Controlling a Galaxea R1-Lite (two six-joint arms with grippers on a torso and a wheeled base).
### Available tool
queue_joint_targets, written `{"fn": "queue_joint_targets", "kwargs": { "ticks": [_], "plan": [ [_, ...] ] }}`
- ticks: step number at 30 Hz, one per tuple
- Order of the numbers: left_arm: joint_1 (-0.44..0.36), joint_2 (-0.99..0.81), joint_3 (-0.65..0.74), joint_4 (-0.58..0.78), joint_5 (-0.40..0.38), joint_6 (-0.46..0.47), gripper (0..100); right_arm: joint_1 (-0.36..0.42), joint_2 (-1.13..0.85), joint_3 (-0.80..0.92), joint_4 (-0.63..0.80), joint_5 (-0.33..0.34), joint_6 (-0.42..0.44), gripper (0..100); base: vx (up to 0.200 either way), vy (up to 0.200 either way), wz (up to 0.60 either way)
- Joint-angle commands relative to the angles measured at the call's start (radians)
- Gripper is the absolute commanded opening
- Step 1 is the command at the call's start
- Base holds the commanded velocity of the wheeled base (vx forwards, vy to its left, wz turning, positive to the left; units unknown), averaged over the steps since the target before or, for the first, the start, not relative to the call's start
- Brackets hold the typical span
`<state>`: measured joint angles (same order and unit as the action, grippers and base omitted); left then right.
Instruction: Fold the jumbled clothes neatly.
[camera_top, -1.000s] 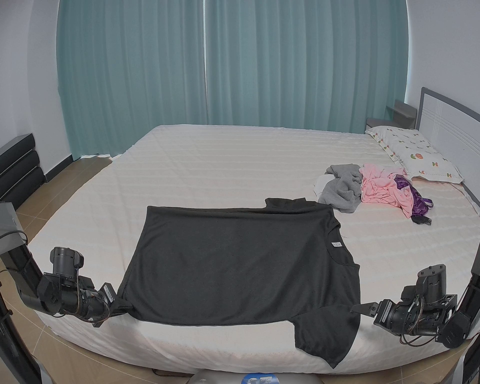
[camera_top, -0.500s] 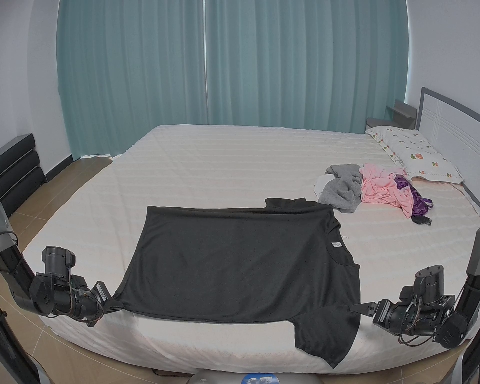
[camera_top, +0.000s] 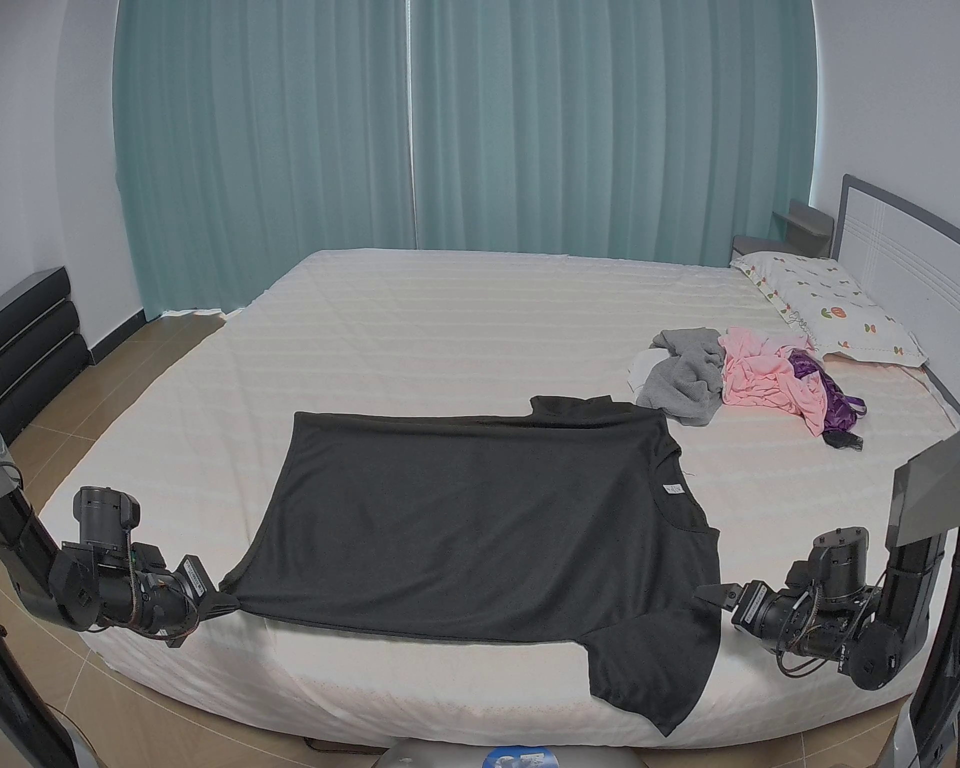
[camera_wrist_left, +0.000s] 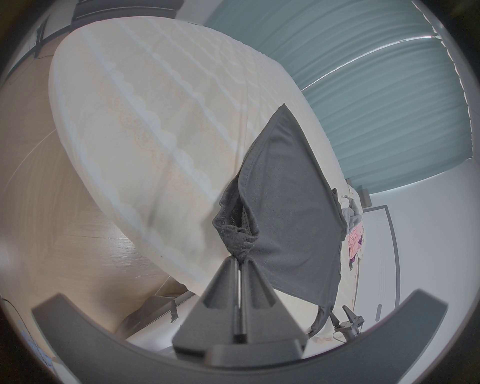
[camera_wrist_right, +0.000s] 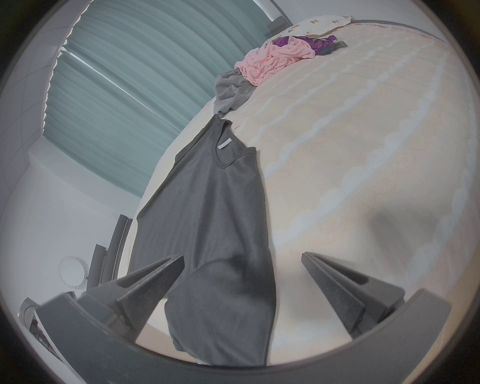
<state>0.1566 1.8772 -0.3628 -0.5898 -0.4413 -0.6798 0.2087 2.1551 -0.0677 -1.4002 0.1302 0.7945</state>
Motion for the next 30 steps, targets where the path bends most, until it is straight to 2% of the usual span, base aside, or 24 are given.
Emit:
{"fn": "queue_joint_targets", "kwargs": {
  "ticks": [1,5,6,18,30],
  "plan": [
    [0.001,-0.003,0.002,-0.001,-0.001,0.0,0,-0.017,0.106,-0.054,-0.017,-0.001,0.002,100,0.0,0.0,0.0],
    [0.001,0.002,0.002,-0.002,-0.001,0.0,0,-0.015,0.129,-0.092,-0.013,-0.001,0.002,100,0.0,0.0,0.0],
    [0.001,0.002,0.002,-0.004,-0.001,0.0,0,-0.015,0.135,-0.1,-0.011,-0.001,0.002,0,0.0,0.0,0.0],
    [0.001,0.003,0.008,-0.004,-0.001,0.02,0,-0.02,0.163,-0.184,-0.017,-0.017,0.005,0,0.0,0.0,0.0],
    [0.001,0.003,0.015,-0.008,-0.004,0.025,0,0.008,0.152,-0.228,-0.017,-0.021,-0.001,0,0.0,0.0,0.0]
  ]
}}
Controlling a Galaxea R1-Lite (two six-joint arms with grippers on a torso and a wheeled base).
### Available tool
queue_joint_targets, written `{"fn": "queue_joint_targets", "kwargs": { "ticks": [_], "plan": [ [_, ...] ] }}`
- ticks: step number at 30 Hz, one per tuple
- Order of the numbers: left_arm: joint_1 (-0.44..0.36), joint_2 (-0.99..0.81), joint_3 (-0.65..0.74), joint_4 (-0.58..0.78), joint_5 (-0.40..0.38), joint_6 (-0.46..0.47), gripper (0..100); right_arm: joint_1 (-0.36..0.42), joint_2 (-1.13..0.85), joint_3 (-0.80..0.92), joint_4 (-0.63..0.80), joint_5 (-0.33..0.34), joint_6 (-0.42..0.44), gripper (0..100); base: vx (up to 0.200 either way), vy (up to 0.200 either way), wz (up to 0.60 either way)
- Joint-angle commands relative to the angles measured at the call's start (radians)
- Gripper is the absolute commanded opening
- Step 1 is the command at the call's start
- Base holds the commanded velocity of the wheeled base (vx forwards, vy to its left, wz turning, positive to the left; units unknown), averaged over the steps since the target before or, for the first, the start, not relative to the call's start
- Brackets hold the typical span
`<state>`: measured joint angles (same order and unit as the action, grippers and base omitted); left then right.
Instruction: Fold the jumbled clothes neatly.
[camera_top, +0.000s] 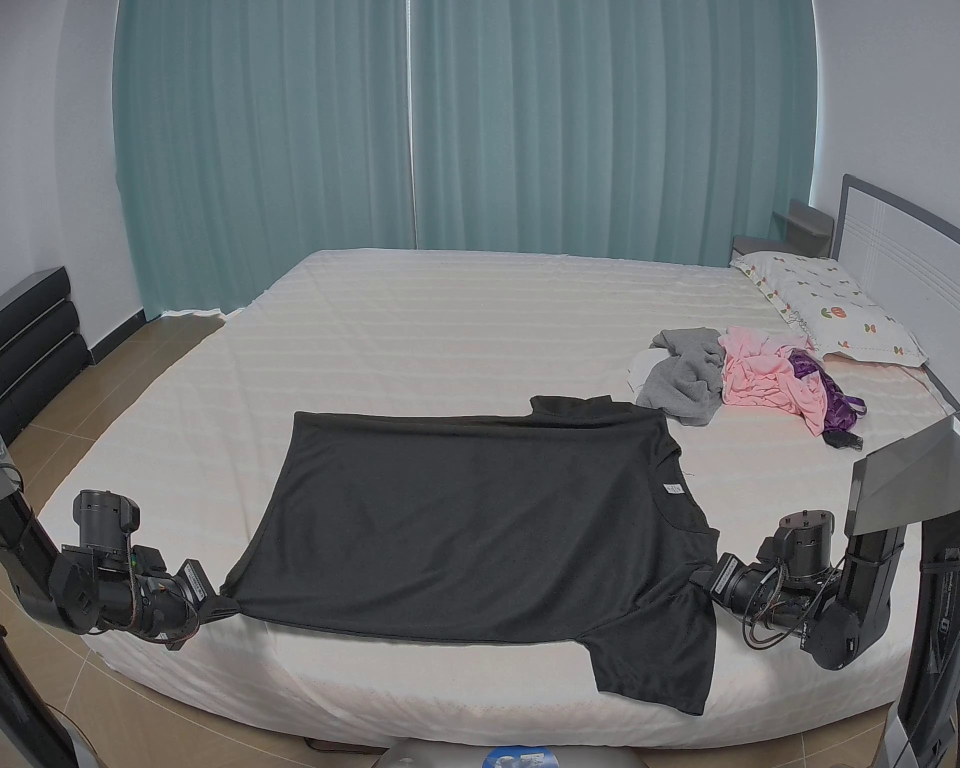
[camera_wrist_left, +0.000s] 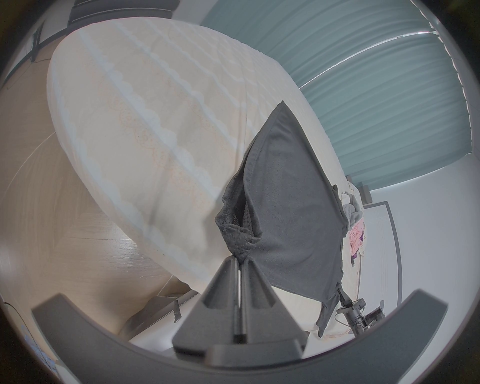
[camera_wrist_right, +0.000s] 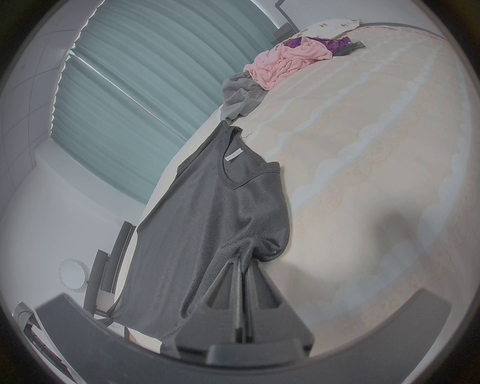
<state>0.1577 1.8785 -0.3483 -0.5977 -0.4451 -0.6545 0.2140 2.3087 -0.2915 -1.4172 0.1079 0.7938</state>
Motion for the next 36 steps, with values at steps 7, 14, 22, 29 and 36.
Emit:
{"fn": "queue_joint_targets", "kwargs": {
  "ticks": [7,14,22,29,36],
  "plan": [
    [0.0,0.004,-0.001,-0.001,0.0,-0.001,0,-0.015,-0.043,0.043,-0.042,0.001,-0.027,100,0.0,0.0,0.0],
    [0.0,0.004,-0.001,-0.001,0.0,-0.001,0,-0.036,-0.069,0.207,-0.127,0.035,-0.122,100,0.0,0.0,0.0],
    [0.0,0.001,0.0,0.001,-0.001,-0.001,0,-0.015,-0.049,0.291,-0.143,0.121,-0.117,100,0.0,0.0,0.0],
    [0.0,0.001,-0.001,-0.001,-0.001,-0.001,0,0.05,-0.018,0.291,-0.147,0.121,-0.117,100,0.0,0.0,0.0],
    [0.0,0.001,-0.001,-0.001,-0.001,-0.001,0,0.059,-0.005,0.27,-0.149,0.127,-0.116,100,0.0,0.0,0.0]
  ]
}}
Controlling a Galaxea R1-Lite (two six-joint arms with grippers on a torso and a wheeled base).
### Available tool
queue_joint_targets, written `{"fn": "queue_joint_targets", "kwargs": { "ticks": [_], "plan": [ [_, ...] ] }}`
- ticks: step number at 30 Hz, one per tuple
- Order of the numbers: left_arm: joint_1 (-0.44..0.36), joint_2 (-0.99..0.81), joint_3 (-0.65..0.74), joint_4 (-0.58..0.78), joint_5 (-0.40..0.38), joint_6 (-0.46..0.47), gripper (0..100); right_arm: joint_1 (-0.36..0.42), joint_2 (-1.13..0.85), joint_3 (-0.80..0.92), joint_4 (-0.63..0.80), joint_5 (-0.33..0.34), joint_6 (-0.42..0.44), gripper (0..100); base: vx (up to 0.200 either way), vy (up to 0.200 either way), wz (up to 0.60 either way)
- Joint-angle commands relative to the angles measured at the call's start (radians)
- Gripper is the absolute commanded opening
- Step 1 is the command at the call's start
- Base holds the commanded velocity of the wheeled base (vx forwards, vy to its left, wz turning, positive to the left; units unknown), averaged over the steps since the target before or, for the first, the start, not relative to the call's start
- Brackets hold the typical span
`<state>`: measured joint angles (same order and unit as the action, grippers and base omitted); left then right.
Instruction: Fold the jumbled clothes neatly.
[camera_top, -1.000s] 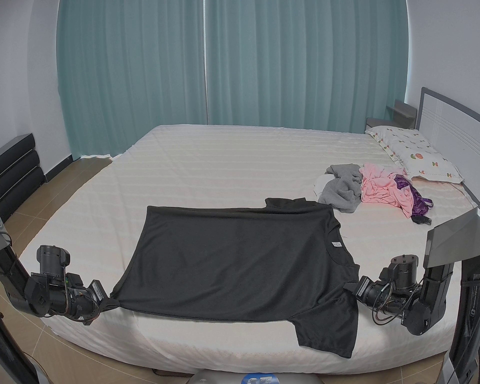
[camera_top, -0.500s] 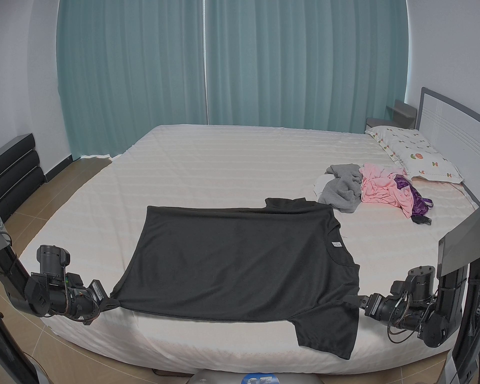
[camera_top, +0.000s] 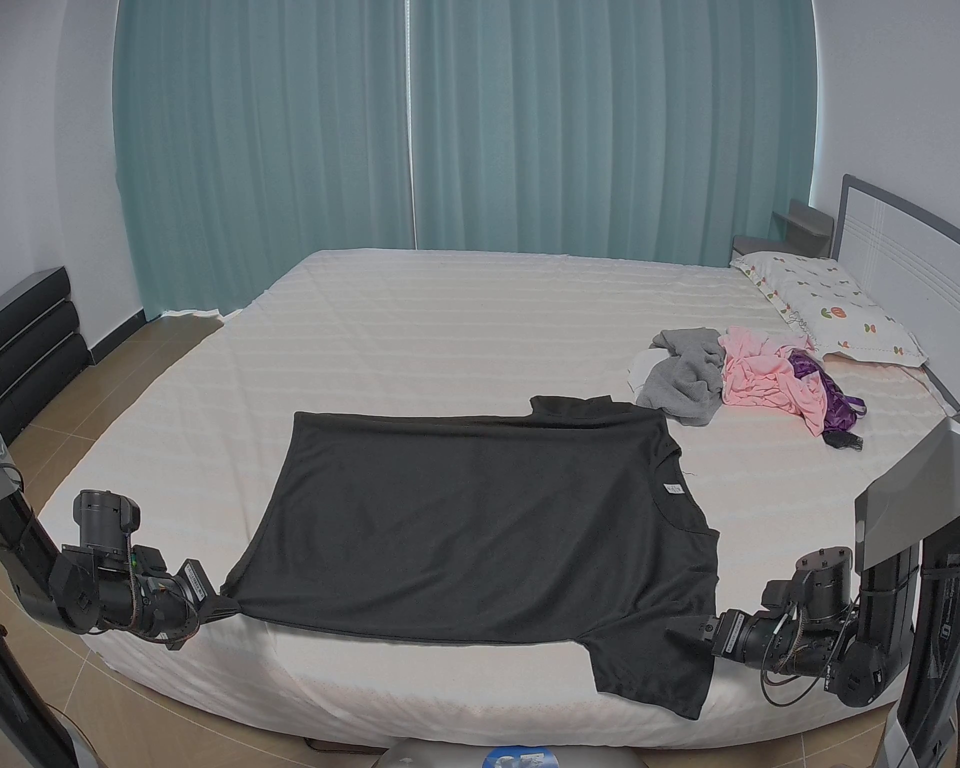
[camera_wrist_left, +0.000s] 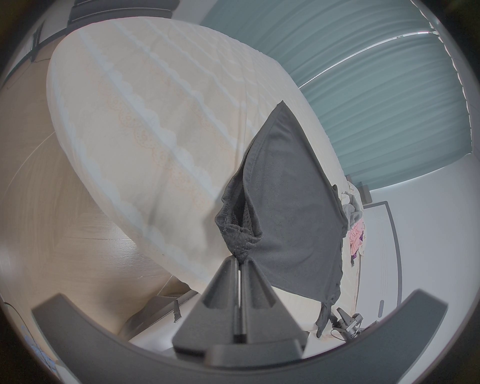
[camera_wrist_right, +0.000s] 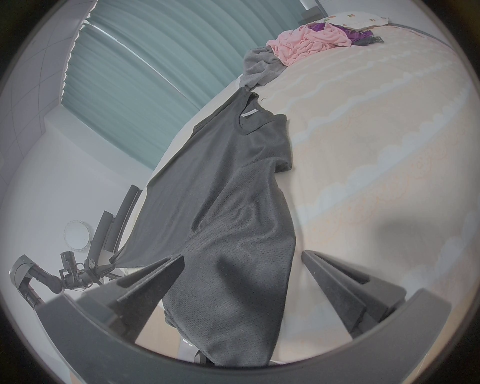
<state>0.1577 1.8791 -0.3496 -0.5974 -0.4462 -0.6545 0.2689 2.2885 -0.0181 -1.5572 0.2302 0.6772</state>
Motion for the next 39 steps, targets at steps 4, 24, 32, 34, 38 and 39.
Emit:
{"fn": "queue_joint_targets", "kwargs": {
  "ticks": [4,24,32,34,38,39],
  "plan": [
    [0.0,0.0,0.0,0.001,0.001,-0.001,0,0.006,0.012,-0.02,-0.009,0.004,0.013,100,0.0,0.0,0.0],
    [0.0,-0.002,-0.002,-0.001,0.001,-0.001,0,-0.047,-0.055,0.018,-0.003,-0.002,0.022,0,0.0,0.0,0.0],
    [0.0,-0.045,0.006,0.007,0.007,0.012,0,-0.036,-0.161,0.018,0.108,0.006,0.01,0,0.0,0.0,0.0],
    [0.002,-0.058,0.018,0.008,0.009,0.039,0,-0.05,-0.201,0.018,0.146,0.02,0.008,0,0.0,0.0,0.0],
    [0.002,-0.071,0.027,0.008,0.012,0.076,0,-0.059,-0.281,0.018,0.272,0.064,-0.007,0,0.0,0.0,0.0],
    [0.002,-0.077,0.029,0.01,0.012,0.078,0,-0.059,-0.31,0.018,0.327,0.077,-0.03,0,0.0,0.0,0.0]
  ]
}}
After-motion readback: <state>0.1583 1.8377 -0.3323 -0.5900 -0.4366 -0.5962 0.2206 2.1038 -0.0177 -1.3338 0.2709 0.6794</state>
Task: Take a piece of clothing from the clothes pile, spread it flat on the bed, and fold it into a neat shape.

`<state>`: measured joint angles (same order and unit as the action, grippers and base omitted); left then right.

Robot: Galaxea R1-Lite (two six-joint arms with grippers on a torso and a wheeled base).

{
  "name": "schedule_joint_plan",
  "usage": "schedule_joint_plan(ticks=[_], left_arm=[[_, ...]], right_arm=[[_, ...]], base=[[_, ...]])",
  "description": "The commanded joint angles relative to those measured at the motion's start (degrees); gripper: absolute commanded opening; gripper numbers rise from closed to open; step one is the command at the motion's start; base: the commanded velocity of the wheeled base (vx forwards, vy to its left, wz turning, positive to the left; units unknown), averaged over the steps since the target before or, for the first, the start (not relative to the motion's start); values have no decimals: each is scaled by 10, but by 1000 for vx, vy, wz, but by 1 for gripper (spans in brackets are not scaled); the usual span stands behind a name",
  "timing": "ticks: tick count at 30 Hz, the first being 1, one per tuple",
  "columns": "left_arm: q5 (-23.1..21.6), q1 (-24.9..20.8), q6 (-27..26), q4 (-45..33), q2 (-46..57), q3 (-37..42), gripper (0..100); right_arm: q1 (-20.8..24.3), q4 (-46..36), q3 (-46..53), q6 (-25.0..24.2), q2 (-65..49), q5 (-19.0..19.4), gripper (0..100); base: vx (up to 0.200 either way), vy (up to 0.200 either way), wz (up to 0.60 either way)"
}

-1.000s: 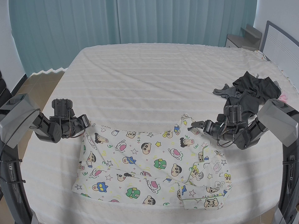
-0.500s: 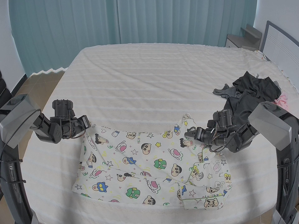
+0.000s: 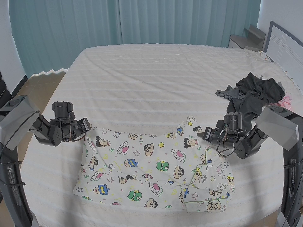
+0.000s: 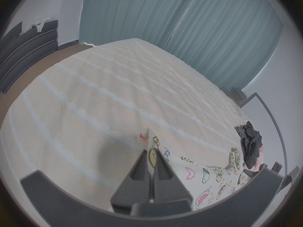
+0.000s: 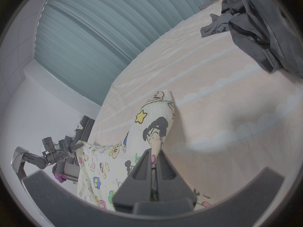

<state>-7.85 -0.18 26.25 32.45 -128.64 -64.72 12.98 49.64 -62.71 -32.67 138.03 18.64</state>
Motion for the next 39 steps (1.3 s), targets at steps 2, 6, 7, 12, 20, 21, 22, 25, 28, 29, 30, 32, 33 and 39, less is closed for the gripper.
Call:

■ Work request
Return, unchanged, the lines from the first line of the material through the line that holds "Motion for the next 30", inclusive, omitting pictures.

■ Response to the exercise
Controlling a Galaxea R1-Lite (two six-joint arms with grippers on a torso and a wheeled base).
### Available tool
queue_joint_targets, written `{"fn": "queue_joint_targets", "kwargs": { "ticks": [_], "plan": [ [_, ...] ] }}`
- ticks: step number at 30 Hz, one per tuple
- Order of the numbers: left_arm: joint_1 (-0.44..0.36), joint_2 (-0.99..0.81), joint_3 (-0.65..0.74), joint_4 (-0.58..0.78), joint_5 (-0.40..0.38), joint_6 (-0.46..0.47), gripper (0..100); right_arm: joint_1 (-0.36..0.42), joint_2 (-1.13..0.85), joint_3 (-0.80..0.92), joint_4 (-0.63..0.80), joint_5 (-0.33..0.34), joint_6 (-0.42..0.44), gripper (0..100); base: vx (up to 0.200 either way), vy (up to 0.200 either way), wz (up to 0.60 either way)
- Joint-angle commands relative to the angles measured at the call's start (radians)
- Gripper is the absolute commanded opening
- Step 1 is the command at the call's start
- Base holds the commanded velocity of the wheeled base (vx forwards, vy to its left, wz turning, positive to the left; units unknown), averaged over the steps since the target before or, for the first, the start, not relative to the call's start
- Brackets hold the typical span
`<state>`: measured joint angles (same order and unit as the action, grippers and base omitted); left then right.
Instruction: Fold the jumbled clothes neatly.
[camera_top, -1.000s] 
[camera_top, -0.500s] 
[camera_top, +0.000s] 
[camera_wrist_left, +0.000s] 
[camera_wrist_right, +0.000s] 
<state>0.1566 1.8772 -0.3628 -0.5898 -0.4413 -0.6798 0.2087 2.1551 -0.0677 -1.4002 0.1302 0.7945</state>
Motion for the next 30 steps, targets where the path bends most, until it is straight to 2% of the usual span, base aside, or 24 are given.

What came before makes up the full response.